(TASK):
Across the records below, count every line that contains the string "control", then report the count alone.

(RECORD SET):

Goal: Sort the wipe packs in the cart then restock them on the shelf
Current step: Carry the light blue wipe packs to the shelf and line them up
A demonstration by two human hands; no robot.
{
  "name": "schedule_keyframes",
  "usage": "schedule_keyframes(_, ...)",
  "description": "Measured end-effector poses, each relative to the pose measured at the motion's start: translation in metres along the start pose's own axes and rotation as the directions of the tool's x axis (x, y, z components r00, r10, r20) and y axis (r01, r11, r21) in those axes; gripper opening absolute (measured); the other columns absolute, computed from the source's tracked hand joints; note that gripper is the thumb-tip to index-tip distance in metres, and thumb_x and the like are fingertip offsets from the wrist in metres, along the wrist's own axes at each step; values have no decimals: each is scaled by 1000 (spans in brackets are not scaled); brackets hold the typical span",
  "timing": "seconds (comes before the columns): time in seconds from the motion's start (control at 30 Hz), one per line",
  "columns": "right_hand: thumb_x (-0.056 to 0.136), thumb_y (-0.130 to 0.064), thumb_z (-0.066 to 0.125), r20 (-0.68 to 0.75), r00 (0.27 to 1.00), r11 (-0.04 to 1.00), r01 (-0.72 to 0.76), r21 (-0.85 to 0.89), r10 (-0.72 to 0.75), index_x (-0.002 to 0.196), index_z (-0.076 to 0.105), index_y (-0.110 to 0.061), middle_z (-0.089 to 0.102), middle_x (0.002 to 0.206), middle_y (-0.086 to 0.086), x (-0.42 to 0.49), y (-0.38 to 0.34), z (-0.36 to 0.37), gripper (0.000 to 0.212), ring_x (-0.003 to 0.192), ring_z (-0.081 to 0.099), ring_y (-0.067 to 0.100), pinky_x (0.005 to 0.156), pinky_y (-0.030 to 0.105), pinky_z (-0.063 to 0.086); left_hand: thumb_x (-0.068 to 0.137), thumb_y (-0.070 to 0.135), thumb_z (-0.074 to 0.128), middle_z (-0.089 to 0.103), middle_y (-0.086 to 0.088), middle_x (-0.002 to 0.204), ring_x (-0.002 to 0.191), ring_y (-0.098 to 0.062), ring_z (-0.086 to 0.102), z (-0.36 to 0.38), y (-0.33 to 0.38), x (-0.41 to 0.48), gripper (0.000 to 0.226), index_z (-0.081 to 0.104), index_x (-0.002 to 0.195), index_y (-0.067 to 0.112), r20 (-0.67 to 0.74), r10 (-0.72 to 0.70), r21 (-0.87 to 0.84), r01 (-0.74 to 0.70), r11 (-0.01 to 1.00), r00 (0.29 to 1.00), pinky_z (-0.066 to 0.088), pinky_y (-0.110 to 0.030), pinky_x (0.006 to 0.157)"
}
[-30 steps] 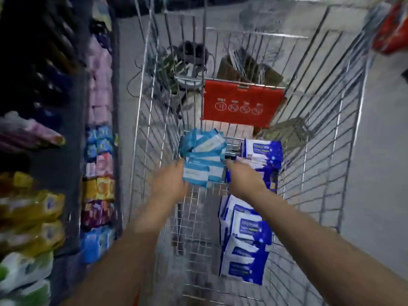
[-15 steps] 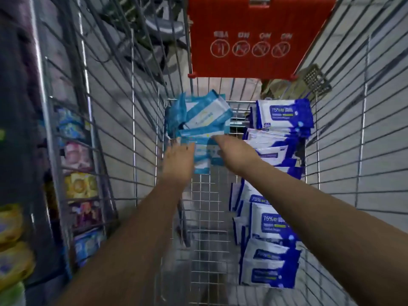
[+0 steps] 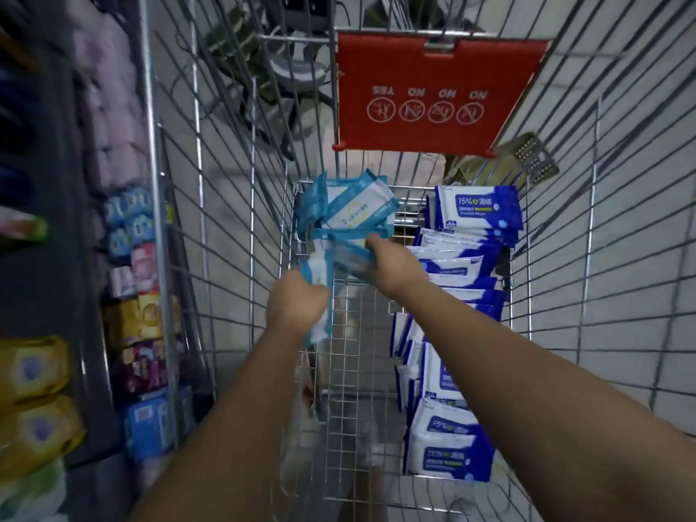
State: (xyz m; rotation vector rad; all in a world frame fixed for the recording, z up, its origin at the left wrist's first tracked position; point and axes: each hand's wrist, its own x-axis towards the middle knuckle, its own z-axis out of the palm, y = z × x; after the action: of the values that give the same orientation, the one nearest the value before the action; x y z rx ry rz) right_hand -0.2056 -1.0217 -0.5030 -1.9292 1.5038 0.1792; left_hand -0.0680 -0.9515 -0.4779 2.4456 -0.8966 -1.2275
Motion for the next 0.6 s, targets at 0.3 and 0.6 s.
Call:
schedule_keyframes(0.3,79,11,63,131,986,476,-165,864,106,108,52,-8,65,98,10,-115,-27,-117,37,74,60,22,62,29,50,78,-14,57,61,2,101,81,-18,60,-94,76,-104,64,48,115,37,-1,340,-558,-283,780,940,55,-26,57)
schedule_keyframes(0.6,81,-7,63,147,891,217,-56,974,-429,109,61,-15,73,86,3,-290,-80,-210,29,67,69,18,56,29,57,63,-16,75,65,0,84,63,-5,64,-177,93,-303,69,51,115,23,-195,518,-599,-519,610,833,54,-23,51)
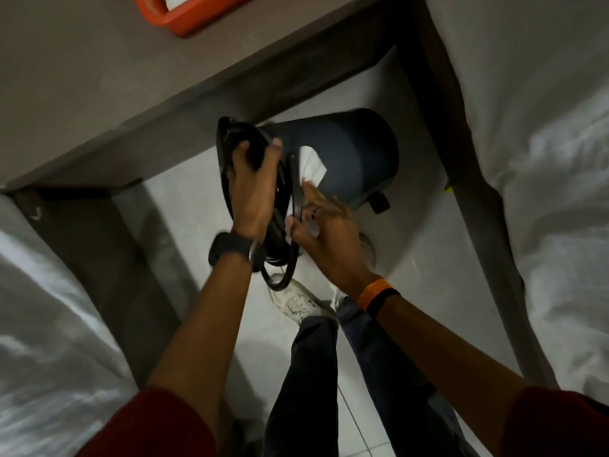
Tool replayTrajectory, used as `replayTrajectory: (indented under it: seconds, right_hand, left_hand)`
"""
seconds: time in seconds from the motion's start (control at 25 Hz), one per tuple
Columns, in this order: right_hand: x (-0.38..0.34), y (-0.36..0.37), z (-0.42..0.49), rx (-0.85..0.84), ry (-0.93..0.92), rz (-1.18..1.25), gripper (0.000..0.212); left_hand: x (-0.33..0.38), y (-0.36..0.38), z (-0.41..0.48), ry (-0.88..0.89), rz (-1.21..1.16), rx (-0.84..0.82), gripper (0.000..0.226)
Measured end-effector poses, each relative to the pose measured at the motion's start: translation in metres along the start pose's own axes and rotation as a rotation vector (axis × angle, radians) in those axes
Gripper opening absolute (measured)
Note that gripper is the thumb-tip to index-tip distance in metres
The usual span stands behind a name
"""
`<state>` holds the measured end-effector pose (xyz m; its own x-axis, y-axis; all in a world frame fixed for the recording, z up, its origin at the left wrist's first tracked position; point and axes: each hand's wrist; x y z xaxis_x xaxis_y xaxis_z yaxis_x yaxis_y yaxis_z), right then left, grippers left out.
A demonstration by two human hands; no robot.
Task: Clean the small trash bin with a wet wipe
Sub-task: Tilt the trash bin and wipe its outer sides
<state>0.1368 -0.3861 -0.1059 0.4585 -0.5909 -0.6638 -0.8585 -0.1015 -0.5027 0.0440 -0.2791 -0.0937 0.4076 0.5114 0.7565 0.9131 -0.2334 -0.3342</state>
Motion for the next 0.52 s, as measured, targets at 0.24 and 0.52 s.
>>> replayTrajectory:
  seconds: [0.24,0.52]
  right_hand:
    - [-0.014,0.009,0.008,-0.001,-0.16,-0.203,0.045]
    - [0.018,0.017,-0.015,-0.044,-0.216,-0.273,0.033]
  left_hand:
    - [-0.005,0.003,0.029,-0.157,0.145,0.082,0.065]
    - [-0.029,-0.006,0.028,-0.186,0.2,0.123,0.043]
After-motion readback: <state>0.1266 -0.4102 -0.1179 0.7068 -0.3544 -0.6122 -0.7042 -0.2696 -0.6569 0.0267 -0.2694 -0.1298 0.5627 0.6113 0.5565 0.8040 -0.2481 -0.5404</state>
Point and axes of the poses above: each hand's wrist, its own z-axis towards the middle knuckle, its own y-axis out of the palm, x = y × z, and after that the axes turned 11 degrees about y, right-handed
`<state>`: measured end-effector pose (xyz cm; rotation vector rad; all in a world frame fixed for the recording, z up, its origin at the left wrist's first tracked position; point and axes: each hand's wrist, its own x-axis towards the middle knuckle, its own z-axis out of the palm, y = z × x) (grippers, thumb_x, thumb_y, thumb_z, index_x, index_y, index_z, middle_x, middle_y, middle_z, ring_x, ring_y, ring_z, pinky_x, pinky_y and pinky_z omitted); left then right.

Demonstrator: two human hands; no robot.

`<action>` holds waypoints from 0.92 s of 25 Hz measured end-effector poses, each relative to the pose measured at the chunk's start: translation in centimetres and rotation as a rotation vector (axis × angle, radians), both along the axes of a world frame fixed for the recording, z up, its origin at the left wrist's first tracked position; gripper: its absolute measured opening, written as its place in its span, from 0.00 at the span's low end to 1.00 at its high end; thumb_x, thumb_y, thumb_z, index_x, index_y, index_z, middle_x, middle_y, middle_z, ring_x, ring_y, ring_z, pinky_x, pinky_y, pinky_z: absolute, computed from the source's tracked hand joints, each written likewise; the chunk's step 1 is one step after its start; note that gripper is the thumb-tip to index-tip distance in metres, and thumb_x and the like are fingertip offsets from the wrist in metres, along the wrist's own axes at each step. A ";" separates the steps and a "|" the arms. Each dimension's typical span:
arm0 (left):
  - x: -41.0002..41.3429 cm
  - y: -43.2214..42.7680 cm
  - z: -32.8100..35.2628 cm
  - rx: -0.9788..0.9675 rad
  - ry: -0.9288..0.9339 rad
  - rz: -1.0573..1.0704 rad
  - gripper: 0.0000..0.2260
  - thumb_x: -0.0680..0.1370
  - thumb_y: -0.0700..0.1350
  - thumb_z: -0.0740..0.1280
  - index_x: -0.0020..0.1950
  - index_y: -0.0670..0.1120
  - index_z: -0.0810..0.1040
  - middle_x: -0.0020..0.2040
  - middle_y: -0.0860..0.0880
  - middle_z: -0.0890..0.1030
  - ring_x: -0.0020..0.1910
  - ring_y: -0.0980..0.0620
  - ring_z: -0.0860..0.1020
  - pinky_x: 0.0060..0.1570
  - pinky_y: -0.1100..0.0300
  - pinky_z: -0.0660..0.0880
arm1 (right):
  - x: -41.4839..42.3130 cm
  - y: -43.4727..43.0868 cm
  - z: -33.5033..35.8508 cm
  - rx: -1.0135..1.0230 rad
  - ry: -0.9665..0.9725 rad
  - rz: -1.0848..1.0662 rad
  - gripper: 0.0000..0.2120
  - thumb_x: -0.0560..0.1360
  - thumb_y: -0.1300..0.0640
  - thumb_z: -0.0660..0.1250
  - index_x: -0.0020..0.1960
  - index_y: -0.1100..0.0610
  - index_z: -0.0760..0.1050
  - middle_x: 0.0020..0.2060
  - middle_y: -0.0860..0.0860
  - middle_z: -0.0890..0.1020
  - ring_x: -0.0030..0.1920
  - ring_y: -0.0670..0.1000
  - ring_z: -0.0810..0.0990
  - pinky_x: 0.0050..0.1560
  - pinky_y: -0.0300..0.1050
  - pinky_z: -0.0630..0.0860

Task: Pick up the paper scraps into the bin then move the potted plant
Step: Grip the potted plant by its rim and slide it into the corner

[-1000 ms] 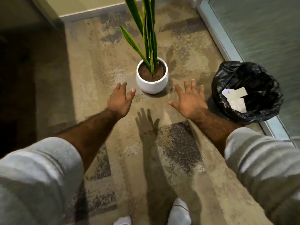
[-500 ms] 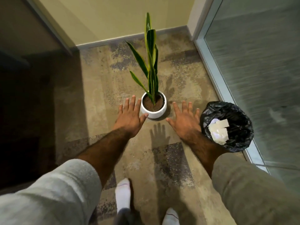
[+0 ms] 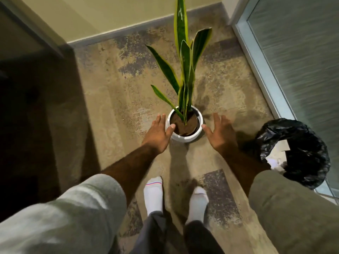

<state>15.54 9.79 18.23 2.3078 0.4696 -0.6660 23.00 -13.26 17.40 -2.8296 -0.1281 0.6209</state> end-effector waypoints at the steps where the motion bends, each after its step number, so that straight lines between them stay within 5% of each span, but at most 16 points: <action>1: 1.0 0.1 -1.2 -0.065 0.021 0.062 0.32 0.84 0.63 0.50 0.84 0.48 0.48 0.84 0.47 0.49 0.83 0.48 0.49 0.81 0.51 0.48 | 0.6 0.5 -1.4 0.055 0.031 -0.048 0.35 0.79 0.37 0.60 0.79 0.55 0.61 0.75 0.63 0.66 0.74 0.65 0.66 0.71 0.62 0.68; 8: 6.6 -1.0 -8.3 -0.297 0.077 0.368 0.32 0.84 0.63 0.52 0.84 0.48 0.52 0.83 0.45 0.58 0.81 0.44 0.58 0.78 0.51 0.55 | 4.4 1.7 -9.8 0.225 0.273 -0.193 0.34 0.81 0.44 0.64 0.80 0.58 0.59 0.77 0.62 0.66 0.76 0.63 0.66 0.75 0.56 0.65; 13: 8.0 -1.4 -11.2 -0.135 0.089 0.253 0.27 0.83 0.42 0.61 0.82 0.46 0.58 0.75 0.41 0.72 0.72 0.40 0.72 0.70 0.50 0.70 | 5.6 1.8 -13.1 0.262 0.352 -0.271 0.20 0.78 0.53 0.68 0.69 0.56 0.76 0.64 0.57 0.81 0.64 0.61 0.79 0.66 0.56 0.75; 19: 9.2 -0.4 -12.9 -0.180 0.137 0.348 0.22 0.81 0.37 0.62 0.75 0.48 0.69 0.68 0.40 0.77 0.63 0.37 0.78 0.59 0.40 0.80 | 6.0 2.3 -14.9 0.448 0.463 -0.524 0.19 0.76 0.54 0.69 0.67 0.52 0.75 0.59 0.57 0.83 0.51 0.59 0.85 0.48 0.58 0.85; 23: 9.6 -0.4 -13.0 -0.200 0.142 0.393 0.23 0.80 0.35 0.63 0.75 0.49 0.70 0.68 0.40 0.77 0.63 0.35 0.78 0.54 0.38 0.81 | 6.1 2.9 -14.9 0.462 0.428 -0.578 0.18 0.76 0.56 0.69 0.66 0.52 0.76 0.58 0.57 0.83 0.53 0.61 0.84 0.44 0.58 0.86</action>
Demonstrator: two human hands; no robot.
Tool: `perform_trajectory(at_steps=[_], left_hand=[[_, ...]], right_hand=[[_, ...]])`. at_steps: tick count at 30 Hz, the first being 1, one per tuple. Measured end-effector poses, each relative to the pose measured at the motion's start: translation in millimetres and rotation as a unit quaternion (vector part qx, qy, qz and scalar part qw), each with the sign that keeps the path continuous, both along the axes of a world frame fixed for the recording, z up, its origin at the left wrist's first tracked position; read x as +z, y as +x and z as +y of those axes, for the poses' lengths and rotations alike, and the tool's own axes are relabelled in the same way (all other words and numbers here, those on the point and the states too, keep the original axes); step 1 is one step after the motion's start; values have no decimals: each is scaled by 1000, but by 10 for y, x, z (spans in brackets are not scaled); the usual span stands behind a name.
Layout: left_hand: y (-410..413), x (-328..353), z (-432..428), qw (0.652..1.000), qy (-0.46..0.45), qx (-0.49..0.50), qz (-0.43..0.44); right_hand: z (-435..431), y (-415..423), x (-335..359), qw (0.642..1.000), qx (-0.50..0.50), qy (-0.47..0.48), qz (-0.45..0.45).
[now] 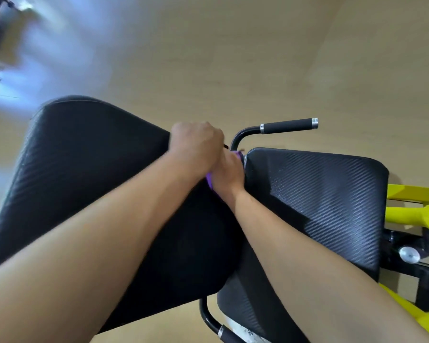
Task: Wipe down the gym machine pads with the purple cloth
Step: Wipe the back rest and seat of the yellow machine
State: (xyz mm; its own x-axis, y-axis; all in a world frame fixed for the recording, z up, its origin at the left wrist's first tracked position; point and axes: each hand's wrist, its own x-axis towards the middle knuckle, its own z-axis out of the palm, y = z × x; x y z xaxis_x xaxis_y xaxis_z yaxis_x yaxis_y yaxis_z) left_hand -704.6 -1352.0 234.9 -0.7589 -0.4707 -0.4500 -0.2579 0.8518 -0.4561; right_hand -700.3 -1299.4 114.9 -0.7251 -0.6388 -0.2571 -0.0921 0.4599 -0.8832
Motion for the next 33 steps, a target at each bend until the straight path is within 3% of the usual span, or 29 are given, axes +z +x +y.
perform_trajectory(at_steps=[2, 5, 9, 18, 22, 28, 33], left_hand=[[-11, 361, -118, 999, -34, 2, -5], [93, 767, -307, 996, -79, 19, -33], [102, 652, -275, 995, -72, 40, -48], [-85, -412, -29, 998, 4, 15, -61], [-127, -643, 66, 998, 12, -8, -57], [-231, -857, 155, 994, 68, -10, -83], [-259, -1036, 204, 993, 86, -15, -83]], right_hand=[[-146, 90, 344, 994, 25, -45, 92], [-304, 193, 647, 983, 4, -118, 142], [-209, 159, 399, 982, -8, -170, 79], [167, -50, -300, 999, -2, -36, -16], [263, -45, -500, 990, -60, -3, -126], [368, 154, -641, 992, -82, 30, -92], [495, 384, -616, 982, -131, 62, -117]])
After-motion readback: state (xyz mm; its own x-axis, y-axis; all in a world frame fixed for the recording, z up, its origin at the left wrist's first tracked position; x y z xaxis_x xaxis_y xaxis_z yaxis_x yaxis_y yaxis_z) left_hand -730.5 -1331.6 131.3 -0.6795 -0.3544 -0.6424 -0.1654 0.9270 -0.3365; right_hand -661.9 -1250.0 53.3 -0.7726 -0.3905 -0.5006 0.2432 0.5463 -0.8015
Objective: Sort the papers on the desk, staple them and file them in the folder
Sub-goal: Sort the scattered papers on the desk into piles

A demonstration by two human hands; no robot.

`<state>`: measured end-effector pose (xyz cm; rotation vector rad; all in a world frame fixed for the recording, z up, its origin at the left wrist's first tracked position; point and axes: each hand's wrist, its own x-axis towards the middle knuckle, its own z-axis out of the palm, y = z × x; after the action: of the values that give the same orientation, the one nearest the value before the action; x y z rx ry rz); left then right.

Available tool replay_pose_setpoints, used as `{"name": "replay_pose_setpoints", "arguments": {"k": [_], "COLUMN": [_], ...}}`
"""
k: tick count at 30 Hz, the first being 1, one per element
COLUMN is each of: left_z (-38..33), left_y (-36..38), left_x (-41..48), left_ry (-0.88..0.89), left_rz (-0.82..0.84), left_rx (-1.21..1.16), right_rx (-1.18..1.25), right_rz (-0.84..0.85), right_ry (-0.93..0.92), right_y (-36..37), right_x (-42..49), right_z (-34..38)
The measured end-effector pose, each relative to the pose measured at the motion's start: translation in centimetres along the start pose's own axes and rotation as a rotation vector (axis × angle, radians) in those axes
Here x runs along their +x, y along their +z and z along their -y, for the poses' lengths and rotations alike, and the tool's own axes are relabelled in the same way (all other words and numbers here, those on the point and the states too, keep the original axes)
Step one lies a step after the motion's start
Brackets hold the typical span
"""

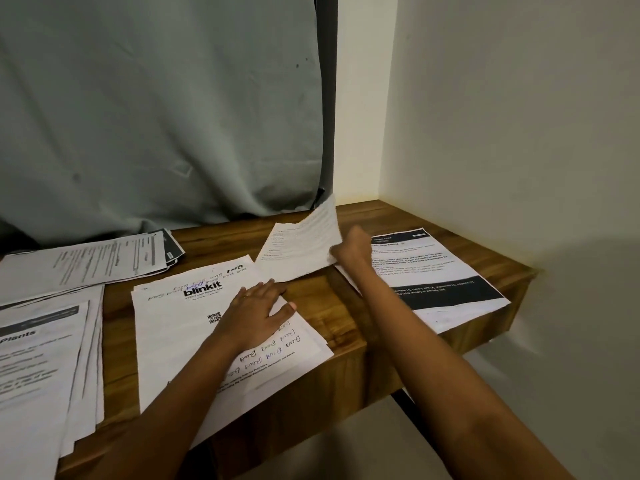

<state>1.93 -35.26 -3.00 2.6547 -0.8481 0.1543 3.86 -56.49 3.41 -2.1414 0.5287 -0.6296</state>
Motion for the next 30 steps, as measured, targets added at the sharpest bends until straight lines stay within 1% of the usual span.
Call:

(EXPECTED ANSWER):
2